» WORK INSTRUCTION
Every line of the material is to be returned verbatim. Pictures stay out.

-- DATASET CONTENT follows --

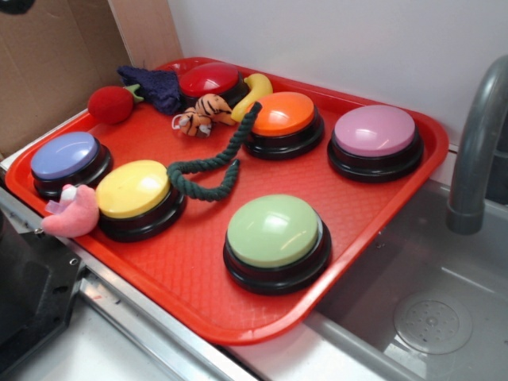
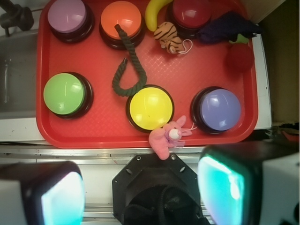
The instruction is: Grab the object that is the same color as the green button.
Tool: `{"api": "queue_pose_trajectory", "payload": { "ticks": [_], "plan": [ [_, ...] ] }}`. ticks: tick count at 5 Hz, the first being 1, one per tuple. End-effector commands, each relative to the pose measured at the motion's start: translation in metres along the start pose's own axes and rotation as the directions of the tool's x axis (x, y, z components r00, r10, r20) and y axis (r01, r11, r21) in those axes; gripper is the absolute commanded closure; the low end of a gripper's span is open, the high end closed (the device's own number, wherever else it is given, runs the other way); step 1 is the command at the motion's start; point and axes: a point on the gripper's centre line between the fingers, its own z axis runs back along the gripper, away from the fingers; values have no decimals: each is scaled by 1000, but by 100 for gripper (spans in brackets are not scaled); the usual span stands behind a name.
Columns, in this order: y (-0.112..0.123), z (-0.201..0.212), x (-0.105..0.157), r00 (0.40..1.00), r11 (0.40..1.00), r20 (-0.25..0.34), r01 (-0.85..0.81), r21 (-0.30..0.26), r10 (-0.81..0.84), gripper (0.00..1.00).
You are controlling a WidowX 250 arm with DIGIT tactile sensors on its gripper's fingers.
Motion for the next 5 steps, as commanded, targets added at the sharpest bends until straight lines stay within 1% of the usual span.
{"api": "queue_pose_trajectory", "payload": {
  "ticks": [1,2,3,4,5],
  "plan": [
    [0,0,0,1000,1000,0,0,0,0,0],
    [-3,-25,20,999,999,-23,-23,35,24,0],
    [-7,-58,48,999,996,-35,10,84,-7,0],
    [-8,-86,67,999,992,-33,23,121,-20,0],
    [-7,-125,84,999,990,-37,-14,141,19,0]
  ]
}}
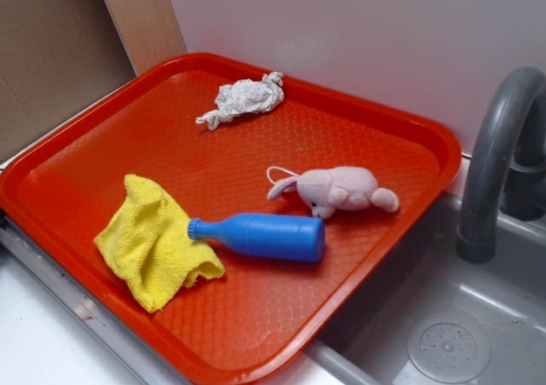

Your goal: Grab the pink bunny.

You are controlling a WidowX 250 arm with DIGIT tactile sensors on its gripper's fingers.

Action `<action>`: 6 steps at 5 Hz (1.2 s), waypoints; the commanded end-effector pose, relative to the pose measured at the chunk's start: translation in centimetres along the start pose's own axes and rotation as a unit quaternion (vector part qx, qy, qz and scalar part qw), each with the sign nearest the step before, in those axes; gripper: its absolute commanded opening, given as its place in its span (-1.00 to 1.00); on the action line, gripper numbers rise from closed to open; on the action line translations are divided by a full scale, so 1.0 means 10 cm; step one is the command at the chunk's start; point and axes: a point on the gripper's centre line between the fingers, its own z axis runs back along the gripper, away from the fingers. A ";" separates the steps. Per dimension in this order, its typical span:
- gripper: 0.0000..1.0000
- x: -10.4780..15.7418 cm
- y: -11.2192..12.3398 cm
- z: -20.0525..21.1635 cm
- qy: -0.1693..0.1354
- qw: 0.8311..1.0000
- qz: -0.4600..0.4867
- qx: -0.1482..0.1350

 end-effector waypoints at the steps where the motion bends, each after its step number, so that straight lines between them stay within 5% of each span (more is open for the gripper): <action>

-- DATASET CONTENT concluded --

» COMPLETED TASK
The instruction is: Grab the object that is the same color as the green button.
Tool: `{"api": "queue_pose_trajectory", "payload": { "ticks": [_], "plan": [ [_, ...] ] }}`. ticks: tick count at 5 Hz, the first being 1, one per tuple. End-effector commands, each relative to the pose measured at the motion's start: translation in metres along the start pose's own axes and rotation as the directions of the tool's x axis (x, y, z components r00, r10, r20) and y axis (r01, r11, r21) in those axes; gripper is the absolute commanded closure; the low end of a gripper's span is open, the high end closed (the device's own number, wherever else it is given, runs the other way); step 1 is the command at the motion's start; point and axes: a point on the gripper's centre line between the fingers, its own z axis runs back along the gripper, away from the fingers; values have no decimals: each is scaled by 1000, but by 100 for gripper (spans in brackets are not scaled); the usual span stands behind a name.
Columns, in this order: y (-0.112..0.123), z (-0.201..0.212), x (-0.105..0.157), r00 (0.40..1.00), r11 (0.40..1.00), r20 (-0.25..0.34), r01 (-0.85..0.81), r21 (-0.30..0.26), r10 (-0.81..0.84), gripper (0.00..1.00).
You are controlling a WidowX 250 arm with DIGIT tactile sensors on its gripper's fingers.
Motion for the next 5 steps, as commanded, targets added at the sharpest bends until straight lines stay within 1% of the usual span.
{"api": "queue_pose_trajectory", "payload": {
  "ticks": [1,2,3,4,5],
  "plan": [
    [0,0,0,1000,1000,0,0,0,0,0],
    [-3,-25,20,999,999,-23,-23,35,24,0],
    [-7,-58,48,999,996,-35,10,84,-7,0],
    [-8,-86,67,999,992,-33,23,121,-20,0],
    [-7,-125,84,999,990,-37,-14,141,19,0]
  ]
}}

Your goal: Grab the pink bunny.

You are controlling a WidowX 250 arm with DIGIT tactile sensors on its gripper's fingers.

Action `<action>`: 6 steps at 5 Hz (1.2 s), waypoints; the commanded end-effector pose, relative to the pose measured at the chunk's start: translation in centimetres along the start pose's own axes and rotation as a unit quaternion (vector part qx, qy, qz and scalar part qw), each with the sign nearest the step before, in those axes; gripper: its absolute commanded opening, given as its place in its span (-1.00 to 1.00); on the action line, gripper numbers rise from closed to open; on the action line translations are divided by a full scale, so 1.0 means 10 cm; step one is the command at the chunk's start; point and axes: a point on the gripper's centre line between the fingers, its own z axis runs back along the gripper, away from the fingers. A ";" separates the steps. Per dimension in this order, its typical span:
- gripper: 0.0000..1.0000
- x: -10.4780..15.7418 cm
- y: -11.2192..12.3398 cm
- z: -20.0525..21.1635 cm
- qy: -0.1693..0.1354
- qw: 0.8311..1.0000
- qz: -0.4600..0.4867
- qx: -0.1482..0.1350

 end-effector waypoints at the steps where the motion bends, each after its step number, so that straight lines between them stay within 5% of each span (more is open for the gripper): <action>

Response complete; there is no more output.